¡Diantre! Si éstos son tus «pasos» y tus «montantes»,
no quiero saber nada de ellos.
(Ned Knowles)
El barón Ritzner von Jung descendía de una noble familia húngara, cuyos miembros, hasta donde permiten asegurarlo antiquísimas y fidedignas crónicas, se habían destacado por esa especie de grotesquerie imaginativa de la cual Tieck, descendiente también de la familia, ha dado una ejemplificación tan vívida, aunque no la mejor.
Mi relación con Ritzner comenzó en el magnífico castillo de los Jung, al cual una serie de extrañas aventuras que no deseo hacer públicas me llevó en los meses de estío de 18... Fue allí donde gané su estima y, lo que era más difícil, un primer atisbo de su conformación mental. En tiempos posteriores estos atisbos se hicieron más profundos, y más estrecha la intimidad entre los dos; por eso, al encontrarnos otra vez en G...n, luego de tres años de separación, sabía todo lo que se necesitaba saber del carácter del barón Ritzner von Jung.
Recuerdo el rumor de expectativa que su llegada provocó en el recinto de la universidad la noche del 25 de junio. Recuerdo también claramente que, si todos los presentes lo declararon a primera vista «el hombre más notable del mundo», ninguno se esforzó por fundamentar su opinión. Tan innegable parecía el hecho de que fuera único, que toda pregunta sobre las razones de esa rareza hubieran resultado impertinentes. Pero, dejando esto de lado por el momento, me limitaré a observar que desde su llegada a la universidad el barón empezó a ejercer sobre los hábitos, modales, personas, faltriqueras y propensiones de la comunidad que lo rodeaba una influencia tan vasta como despótica, y al mismo tiempo tan indefinida como inexplicable.
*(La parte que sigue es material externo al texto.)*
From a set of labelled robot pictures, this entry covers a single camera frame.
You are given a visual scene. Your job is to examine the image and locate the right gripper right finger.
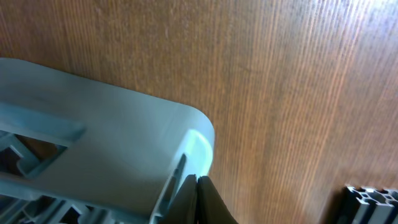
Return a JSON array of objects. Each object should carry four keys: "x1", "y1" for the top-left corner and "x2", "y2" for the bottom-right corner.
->
[{"x1": 197, "y1": 176, "x2": 238, "y2": 224}]

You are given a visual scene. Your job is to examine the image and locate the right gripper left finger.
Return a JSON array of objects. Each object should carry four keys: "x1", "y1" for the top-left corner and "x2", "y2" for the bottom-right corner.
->
[{"x1": 160, "y1": 175, "x2": 197, "y2": 224}]

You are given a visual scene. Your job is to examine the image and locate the grey plastic dishwasher rack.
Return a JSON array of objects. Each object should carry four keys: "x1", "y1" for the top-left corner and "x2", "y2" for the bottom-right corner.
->
[{"x1": 1, "y1": 58, "x2": 215, "y2": 223}]

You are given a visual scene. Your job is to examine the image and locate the aluminium extrusion frame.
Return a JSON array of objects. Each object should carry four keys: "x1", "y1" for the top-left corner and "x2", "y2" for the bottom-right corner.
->
[{"x1": 335, "y1": 185, "x2": 397, "y2": 224}]

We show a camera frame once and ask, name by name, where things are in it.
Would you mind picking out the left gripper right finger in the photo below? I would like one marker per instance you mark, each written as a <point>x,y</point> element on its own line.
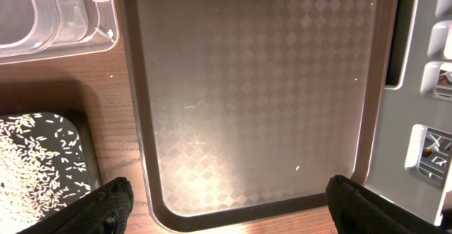
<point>356,210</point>

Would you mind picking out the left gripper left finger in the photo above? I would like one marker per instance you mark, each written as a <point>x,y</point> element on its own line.
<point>103,211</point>

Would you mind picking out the white rice grains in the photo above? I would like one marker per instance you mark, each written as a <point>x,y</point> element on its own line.
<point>21,177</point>

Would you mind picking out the grey plastic dishwasher rack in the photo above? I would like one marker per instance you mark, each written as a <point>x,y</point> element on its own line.
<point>415,118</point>

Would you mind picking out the clear plastic waste bin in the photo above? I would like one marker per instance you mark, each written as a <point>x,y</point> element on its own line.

Así, el breve período de su residencia en la universidad constituyó una era en sus anales, y fue desde entonces denominada por los que pertenecían a ella o a sus descendientes como «aquella extraordinaria época de la denominación del barón Ritzner Von Jung».
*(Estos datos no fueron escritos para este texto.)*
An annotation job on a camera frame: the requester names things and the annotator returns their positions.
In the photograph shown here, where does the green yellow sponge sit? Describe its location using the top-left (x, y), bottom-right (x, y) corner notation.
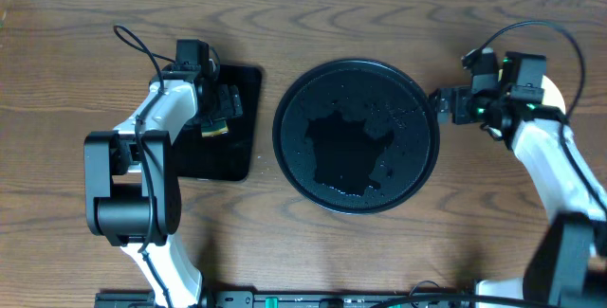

A su llegada a G...n, Von Jung fue a visitarme a mis habitaciones. Carecía en aquel entonces de edad, con lo cual quiero decir que resultaba imposible hacerse una idea de sus años basándose en su apariencia personal. Lo mismo podía haber tenido quince que cincuenta, y en realidad tenía veintiún años y siete meses. Nada de apuesto había en él, más bien lo contrario. El contorno de su rostro era angular y áspero. Tenía una frente tan alta como hermosa, nariz chata, ojos grandes, pesados, vidriosos e inexpresivos. Pero en la boca había más terreno de observación. Los labios sobresalían ligeramente y estaban siempre apretados, al punto que sería imposible imaginar otra combinación de rasgos, por más compleja que fuera, capaz de producir de manera tan total y sencilla la impresión de gravedad, de solemnidad y reposo.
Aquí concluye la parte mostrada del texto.